# ¿Cómo logran que aparezca en un link un solo mensaje?



## Rayines

Hola: ¿Porfi, cómo logran cuando citan una respuesta específica de otro hilo, y ponen el link, que el link remita a esa respuesta y no a todo el hilo?...¡Porfi!


----------



## lazarus1907

Todos los mensajes de un hilo están numerados. Pulsa el número del mensaje que quieres con el puntero, y tendrás una página con tan sólo ese mensaje. Copia y pega la dirección. O, sin tener que ir a la página, pulsa el botón derecho del ratón y copia el enlace directamente.

Saludos


----------



## cuchuflete

Por ejemplo.....


----------



## Mariaguadalupe

¿Me podrían explicar en inglés por favor?  ¡No entiendo lo de puntero!  (¡Oops!)

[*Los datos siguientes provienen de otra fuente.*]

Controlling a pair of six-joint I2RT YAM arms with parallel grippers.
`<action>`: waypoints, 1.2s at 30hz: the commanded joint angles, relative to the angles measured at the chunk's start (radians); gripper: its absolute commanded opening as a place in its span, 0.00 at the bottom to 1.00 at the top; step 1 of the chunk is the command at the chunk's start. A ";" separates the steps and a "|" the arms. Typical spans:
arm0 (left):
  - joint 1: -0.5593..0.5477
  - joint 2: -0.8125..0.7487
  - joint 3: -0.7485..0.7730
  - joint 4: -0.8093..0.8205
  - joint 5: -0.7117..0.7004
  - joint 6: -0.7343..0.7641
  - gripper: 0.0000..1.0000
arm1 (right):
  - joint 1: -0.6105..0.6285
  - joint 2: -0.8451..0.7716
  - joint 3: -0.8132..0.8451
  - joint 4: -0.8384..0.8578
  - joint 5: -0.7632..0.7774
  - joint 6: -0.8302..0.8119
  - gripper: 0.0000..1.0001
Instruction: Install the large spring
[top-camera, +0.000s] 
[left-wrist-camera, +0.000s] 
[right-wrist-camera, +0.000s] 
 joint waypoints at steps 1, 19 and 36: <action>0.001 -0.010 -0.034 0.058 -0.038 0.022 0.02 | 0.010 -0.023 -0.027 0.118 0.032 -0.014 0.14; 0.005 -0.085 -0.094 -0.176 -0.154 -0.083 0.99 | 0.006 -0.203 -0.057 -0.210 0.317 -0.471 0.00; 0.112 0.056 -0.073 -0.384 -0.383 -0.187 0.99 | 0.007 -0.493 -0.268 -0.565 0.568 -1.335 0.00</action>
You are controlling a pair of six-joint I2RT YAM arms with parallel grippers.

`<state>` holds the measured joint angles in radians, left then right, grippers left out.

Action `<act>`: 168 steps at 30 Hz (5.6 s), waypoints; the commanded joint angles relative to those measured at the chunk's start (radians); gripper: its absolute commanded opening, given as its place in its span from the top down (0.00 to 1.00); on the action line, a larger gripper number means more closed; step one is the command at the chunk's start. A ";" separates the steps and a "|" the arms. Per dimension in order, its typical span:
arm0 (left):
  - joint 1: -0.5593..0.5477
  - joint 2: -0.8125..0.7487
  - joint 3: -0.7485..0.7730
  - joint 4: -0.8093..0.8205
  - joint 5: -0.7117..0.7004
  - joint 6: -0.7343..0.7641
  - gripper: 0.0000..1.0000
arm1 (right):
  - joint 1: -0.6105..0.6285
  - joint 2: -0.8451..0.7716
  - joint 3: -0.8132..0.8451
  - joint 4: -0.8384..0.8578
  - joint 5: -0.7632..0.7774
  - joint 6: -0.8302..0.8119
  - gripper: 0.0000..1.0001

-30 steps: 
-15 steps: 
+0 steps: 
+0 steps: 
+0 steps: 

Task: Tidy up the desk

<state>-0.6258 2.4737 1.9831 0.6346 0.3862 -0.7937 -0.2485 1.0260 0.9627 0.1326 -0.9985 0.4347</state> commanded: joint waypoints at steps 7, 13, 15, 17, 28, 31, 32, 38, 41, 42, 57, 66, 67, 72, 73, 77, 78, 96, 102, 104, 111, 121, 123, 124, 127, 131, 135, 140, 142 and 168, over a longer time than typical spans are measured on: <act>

Mil disculpas por no entender.


----------



## lazarus1907

click with the pointer


----------



## Mariaguadalupe

I think I need a picture to actually see how it's done. 

Feeling a complete fool,

Best regards,

MG


----------



## Jana337

Hola Maria,

In the top right corner post of each post, you can find its number. It is clickable. You can either click on it and copy the URL from the window that opens, or you can right click on the number and choose Copy link. 

Please don't give up. 

Jana


----------



## cuchuflete

Hola María..







click on the number 6, then copy the link.


----------



## Mariaguadalupe

Well Jana,  BIG THANK YOU!

Got that one.  See, sometimes its easier in English.  

Thank you once again.  
I'll try it later. 
MG


----------



## cuchuflete

Mac users: either click on the post number, or hold down the mouse button and then select "copy link location".


----------



## Rayines

THANKS!...I understood.
Mariaguadalupe


----------



## Mariaguadalupe

¡aja!  I think I got it.   Thank you Jana and Chuchu.

http://forum.wordreference.com/showpost.php?p=874220&postcount=7


----------